While I was an academic astronomer, I probably spent most of my time not peering through a telescope, but typing away at a computer, wondering why my code didn’t work. Now, computer software wasn’t my area of research, so I didn’t give much attention to it from a Christian perspective. But is there a Christian approach to writing computer software? Should we be “coding for Christ”?

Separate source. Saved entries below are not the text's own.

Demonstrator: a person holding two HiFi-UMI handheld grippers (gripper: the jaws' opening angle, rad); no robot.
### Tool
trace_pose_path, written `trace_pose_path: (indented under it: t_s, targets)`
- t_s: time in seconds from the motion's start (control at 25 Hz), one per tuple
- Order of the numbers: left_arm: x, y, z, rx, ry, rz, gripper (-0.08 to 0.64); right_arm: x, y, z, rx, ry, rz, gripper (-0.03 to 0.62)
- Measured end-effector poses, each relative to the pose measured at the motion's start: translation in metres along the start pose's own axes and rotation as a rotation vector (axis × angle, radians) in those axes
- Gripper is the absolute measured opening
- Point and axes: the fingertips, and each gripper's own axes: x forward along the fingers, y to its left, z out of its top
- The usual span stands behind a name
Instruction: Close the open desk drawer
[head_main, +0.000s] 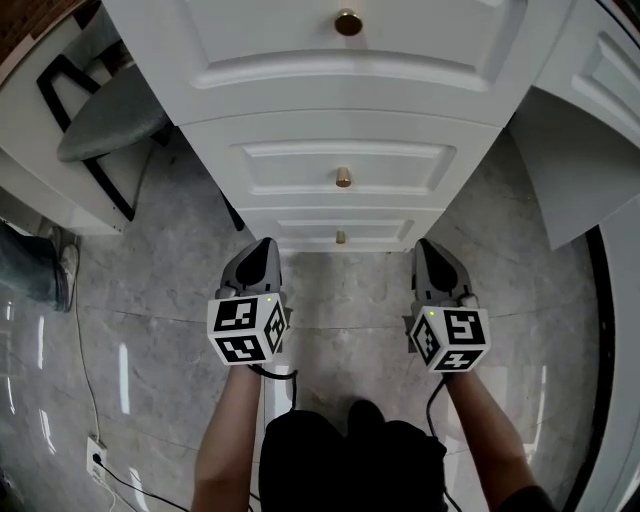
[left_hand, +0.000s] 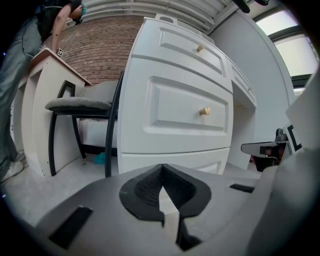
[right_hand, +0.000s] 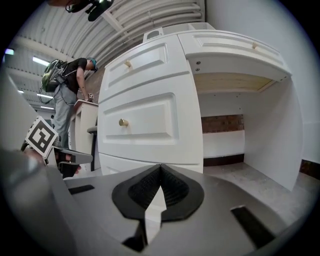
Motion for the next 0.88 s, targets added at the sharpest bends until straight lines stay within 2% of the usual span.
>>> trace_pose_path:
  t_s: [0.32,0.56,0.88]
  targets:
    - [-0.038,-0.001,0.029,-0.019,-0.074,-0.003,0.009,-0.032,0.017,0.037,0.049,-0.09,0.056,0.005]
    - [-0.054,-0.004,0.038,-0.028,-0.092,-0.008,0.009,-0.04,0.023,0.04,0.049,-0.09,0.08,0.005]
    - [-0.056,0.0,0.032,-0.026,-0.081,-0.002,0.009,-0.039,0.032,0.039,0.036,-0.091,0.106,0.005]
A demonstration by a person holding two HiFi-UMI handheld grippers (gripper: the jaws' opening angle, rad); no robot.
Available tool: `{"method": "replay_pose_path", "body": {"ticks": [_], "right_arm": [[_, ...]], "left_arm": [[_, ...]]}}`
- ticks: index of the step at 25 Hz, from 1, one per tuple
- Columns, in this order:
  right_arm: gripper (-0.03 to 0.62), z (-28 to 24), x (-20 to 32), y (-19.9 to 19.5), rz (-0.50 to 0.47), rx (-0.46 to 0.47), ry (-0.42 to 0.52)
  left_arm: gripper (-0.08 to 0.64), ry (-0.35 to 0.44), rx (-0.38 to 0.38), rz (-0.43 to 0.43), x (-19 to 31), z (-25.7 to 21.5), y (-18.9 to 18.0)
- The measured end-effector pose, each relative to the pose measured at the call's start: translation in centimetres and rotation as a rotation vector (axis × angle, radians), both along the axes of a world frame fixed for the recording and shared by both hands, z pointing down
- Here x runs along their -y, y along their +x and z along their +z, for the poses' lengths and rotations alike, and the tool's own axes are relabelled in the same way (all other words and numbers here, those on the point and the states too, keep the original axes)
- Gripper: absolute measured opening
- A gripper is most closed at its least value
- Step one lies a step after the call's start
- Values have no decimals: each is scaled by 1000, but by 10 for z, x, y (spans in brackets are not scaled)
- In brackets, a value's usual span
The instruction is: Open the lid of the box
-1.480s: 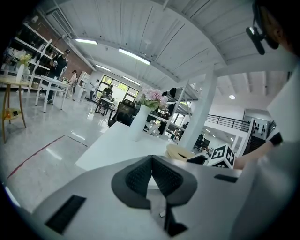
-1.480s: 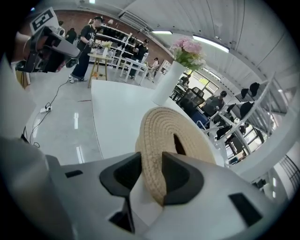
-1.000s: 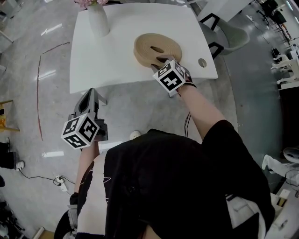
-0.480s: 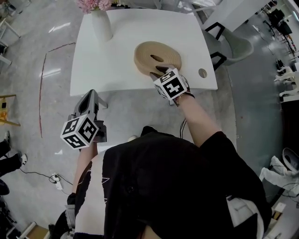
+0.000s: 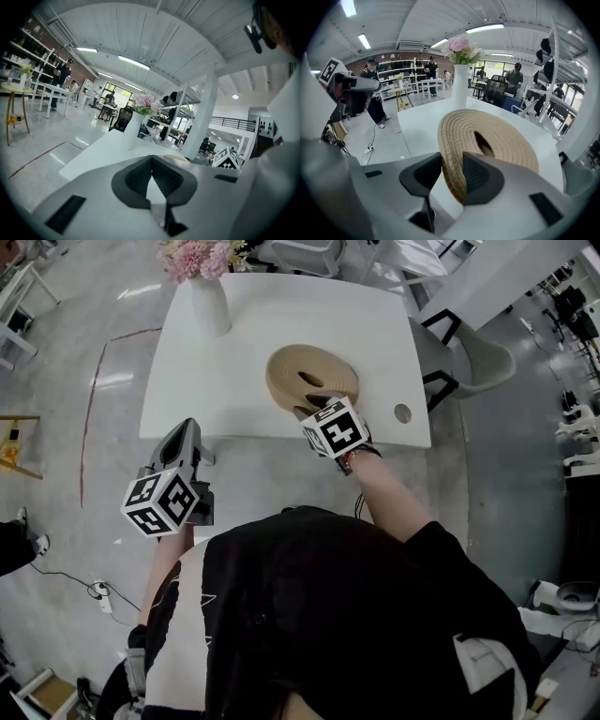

In preparation for this post, I read an excellent little book on this topic: Shaping a Digital World: Faith, Culture and Computer Technology by Derek C. Schuurman, formerly Professor of Computer Science at Redeemer University College, Ontario, Canada, and now Professor of Computer Science, Calvin University. Schuurman begins by posing the question, “What does my faith have to do with my work as an electrical engineer?” The rest of the book attempts to sketch out an answer, and it contains plenty of helpful insights for those of us who spend our time writing computer code. I’d like to share a few of them here.

First is the observation that technology is not neutral. True, there is a lot of scope for using technology for good purposes or for bad, but that is not the whole story. Technology inevitably makes certain things easier, and also makes certain things more difficult. “[T]echnological objects are biased toward certain uses, which in turn bias the user in particular ways” (p. 15). Schuurman quotes John Culkin: “We shape our tools and thereafter they shape us” (p. 16).

The specific bias connected with computer technology is this: a computer “tends to emphasize speed and the abstraction and quantification of things” (p. 17). This can lead to a certain kind of reductionism. Whenever we make the decision to use a computer to solve a certain problem, we will tend to reduce things to their quantifiable dimensions.

(I wonder whether this emphasis on computing in academic research has contributed to an obsession with measuring things? There are plenty of areas of research where the funding is almost exclusively directed towards projects that quantify things, and measure them in purely numerical terms. Are we missing out on something?)

But how can we use computers in a specifically Christian way? Schuurman answers this question by focusing on several aspects of the multifaceted world God has created. (See a previous post for an introduction to these “aspects”.) Here are some examples:

A concern for the social aspect will lead you to consider other people who will be using your code. “Even in the process of writing computer code, programmers should strive to produce hospitable code that is mindful of those who may need to read, maintain, modify or use the code in the future” (p. 85).

The aesthetic aspect is reflected in “the sheer joy of making things” (p. 37). “Indeed, there can be delight in writing a beautiful program” (p. 91).

The ethical aspect “deals with sowing love and care for our neighbor” (p. 98). When you’ve written some code, and it does something useful, why not put it on GitHub and make it available to everyone?

It can be helpful to think about the tools we use in the course of our research, as well as the content of the research itself. If our tools are not neutral, then how do the tools we use influence our research?